2003 Dalgliesh novel by P. D. James

The Murder Room is a 2003 detective novel by English writer P. D. James, the twelfth in the Adam Dalgliesh series. It takes place in London, particularly the Dupayne Museum on the edge of Hampstead Heath in the London Borough of Camden.

==Plot==
The Dupayne Museum is an eclectic collection of English memorabilia from the period between World War I and World War II. The murder room of the title refers to a room displaying relics of murders that occurred during this period. The Dupayne Museum is the property of three siblings, who are in the midst of a family row over whether or not to renew the lease on the building that houses the museum. When Neville Dupayne is killed in a manner mirroring one of the murders displayed in the Murder Room, Commander Dalgliesh is called in to investigate.

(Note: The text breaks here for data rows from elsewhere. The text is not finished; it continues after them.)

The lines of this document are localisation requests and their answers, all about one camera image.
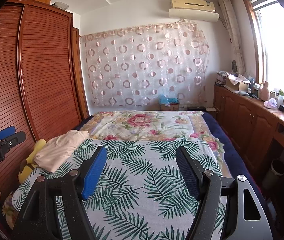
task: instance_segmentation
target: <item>blue cloth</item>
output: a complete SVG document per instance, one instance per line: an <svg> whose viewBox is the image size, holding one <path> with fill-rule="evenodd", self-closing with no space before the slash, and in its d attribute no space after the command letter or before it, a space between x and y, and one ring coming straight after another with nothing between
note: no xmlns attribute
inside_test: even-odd
<svg viewBox="0 0 284 240"><path fill-rule="evenodd" d="M224 144L223 146L223 149L225 151L224 160L229 167L232 177L236 178L240 174L246 176L253 190L255 191L255 194L257 195L262 205L262 208L266 210L267 204L262 196L259 187L255 183L254 179L251 177L248 169L246 168L246 165L244 164L242 158L233 147L230 139L226 136L226 134L223 132L222 128L219 126L219 124L216 122L216 120L213 118L212 115L210 115L209 113L204 113L202 117L205 120L206 124L208 125L212 135L218 138L220 142Z"/></svg>
<svg viewBox="0 0 284 240"><path fill-rule="evenodd" d="M159 96L159 103L160 104L169 104L169 103L177 104L179 103L179 100L177 98L169 98L165 96L164 94L161 94Z"/></svg>

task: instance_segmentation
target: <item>louvered wooden door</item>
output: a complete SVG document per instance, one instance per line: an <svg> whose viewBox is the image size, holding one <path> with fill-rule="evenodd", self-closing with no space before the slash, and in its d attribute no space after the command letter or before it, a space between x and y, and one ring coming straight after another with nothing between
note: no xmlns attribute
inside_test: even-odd
<svg viewBox="0 0 284 240"><path fill-rule="evenodd" d="M81 120L71 76L70 18L35 6L24 10L20 67L26 107L35 134L49 140Z"/></svg>
<svg viewBox="0 0 284 240"><path fill-rule="evenodd" d="M32 0L0 10L0 130L26 133L0 162L1 200L18 186L20 163L34 143L81 121L74 84L72 14Z"/></svg>
<svg viewBox="0 0 284 240"><path fill-rule="evenodd" d="M26 141L13 148L0 162L0 189L3 197L18 186L19 166L32 151L34 140L20 98L17 74L17 35L23 6L5 5L0 10L0 130L15 126L26 133Z"/></svg>

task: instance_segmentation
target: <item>leaf-patterned blanket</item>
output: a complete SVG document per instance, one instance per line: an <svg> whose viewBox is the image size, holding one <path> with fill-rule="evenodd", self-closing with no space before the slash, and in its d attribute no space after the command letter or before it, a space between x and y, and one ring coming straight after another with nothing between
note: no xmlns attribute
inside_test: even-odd
<svg viewBox="0 0 284 240"><path fill-rule="evenodd" d="M192 158L218 175L221 170L207 142L181 137L174 141L84 141L56 173L36 168L14 193L12 203L20 210L39 175L61 177L78 168L102 145L107 161L95 192L84 201L98 239L184 240L199 202L189 195L175 161L175 150L184 146ZM63 239L70 239L61 197L56 198ZM219 239L226 198L220 208L212 239Z"/></svg>
<svg viewBox="0 0 284 240"><path fill-rule="evenodd" d="M212 149L223 176L230 177L224 161L223 144L215 138L200 111L114 111L93 115L81 131L92 139L123 141L170 141L180 137L199 138Z"/></svg>

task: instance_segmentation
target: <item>circle-patterned curtain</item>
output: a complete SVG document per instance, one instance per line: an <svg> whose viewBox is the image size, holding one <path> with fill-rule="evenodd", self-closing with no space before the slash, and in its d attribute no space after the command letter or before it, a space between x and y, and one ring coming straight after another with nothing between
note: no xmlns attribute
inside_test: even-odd
<svg viewBox="0 0 284 240"><path fill-rule="evenodd" d="M145 25L81 37L84 74L98 106L143 106L160 94L201 104L209 46L195 23Z"/></svg>

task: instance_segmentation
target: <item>blue gripper pad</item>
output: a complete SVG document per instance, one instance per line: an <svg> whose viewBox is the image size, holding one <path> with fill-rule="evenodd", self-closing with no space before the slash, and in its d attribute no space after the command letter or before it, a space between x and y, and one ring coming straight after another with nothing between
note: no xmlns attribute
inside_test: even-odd
<svg viewBox="0 0 284 240"><path fill-rule="evenodd" d="M9 137L13 134L15 134L15 127L14 126L10 126L10 127L7 127L3 130L0 130L0 140L3 140L6 137Z"/></svg>
<svg viewBox="0 0 284 240"><path fill-rule="evenodd" d="M83 199L88 199L88 197L94 193L95 187L97 186L98 180L106 163L106 149L104 147L98 147L96 151L98 150L99 152L97 153L97 156L95 157L90 169L84 177L83 190L81 193Z"/></svg>
<svg viewBox="0 0 284 240"><path fill-rule="evenodd" d="M180 147L177 148L175 152L175 160L178 164L178 167L186 184L187 190L189 191L189 194L194 198L198 199L200 195L200 187L198 184L199 181L196 178L195 174L193 173L190 163L181 152Z"/></svg>

Emma Lavenham, a character from Death in Holy Orders, becomes important in this novel as a romance develops between her and Commander Dalgliesh. The novel ends with a love letter from Dalgliesh to Lavenham, in which he asks her to marry him. She accepts his proposal.

==Reception==
In a 2003 book review for The New York Times, Patricia T. O'Connor called the book "strikingly similar to James's previous mystery, Death in Holy Orders.. But this time something new has been added. Dalgliesh has a serious love interest", and wrote "This is a very busy mystery, full of traffic jams and ringing cellphones—[James] still manages to preserve the element of old-fashioned, hair-raising suspense." Kirkus Reviews wrote: "Despite a plot less ineluctable than her best (Death in Holy Orders, 2001, etc.), James creates another teeming world in which murder is only the symptom of a more pervasive mortality."

==Adaptations==
The BBC adapted the book for a two-part, three-hour TV production released in 2004, starring Martin Shaw as Dalgliesh and Janie Dee as Lavenham. The production was released on DVD in the U.S. in October 2005.

A further adaptation was aired in 2023 as part of the Dalgliesh series starring Bertie Carvel.